Киэнн притянул к столу ажурное эльфийское кресло, показавшееся ему еще достаточно пригодным для употребления, и блаженно вытянул ноги. (Несмотря на горячие уверения, настоящей мебелью подменыш так и не обзавелся – вся обстановка в его доме продолжала оставаться иллюзорной. Время от времени рассвирепевшая Эйтлинн устраивала ему головомойку после очередного падения с исчезнувшей кровати, Киэнн клятвенно обещал исправиться, но... все оставалось по-прежнему. Что же касается юного Ллевелиса, то его подобный образ жизни вполне устраивал, поскольку о другом он попросту не знал). Полуэльф плеснул себе эля в предусмотрительно оставленный заботливой Эттой бокал (который был ничуть не меньшей иллюзией, чем стол, а потому в случае исчезновения второго – первому ровным счетом ничего не грозило) и приветствовал цверга традиционным:

– Долгие лета подземным кланам!

– И тебе здравия, Дэ Данаан, – проворчал тот в ответ.

– Чем обязан?

Цверги – народ тяжелый, так что Киэнн был настроен на исключительную любезность. Однако, как только повествование пришедшего началось – корабль под названием «Благие намеренья» начало кренить и бросать на волнах растущего раздражения. – К Киэнну пришли с жалобой. Или даже скорей с прошением.

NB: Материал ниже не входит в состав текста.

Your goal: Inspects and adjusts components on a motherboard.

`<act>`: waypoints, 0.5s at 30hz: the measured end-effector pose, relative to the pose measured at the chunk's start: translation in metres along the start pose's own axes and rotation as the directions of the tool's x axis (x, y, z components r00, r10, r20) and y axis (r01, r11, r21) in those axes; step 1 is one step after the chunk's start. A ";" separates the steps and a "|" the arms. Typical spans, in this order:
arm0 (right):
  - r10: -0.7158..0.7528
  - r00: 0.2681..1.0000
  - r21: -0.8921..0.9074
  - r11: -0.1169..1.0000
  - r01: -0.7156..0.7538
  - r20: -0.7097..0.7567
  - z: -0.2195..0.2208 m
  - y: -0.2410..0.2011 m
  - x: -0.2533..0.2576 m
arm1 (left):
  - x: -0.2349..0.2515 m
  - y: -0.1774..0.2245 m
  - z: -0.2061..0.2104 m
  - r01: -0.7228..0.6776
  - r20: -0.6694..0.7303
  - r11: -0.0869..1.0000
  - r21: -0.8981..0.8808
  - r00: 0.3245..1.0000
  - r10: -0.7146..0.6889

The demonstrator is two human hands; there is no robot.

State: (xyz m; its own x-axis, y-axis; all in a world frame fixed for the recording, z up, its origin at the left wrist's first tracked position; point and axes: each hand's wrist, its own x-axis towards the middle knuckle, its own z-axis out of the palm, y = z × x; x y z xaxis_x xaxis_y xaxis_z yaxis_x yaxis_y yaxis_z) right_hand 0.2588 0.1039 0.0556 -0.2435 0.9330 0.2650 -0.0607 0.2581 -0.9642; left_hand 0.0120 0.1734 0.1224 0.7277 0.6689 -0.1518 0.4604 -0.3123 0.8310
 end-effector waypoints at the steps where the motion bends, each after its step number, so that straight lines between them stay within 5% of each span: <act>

Как оказалось, внутри самих кланов не так давно разразилась очередная междоусобица (цверги, как никто другой в Маг Мэлле, страдали отчаянной жадностью и неутолимой тягой к накопительству чего бы то ни было), воспользовавшись которой, вооруженный отряд ётунов разграбил два или три продовольственных каравана, направлявшихся с поверхности под землю. Впрочем, откуда доставлялась оная провизия – цверг старательно умалчивал, а в средствах они сами никогда особо избирательными не были. Совладать с нападавшими великанами карликам не удалось, и потому теперь они были до глубины души оскорблены, обижены и раздосадованы. Окончательный текст претензии хмурым нетрезвым бородачом сформулирован так и не был, однако навязчиво повис в напряженном воздухе.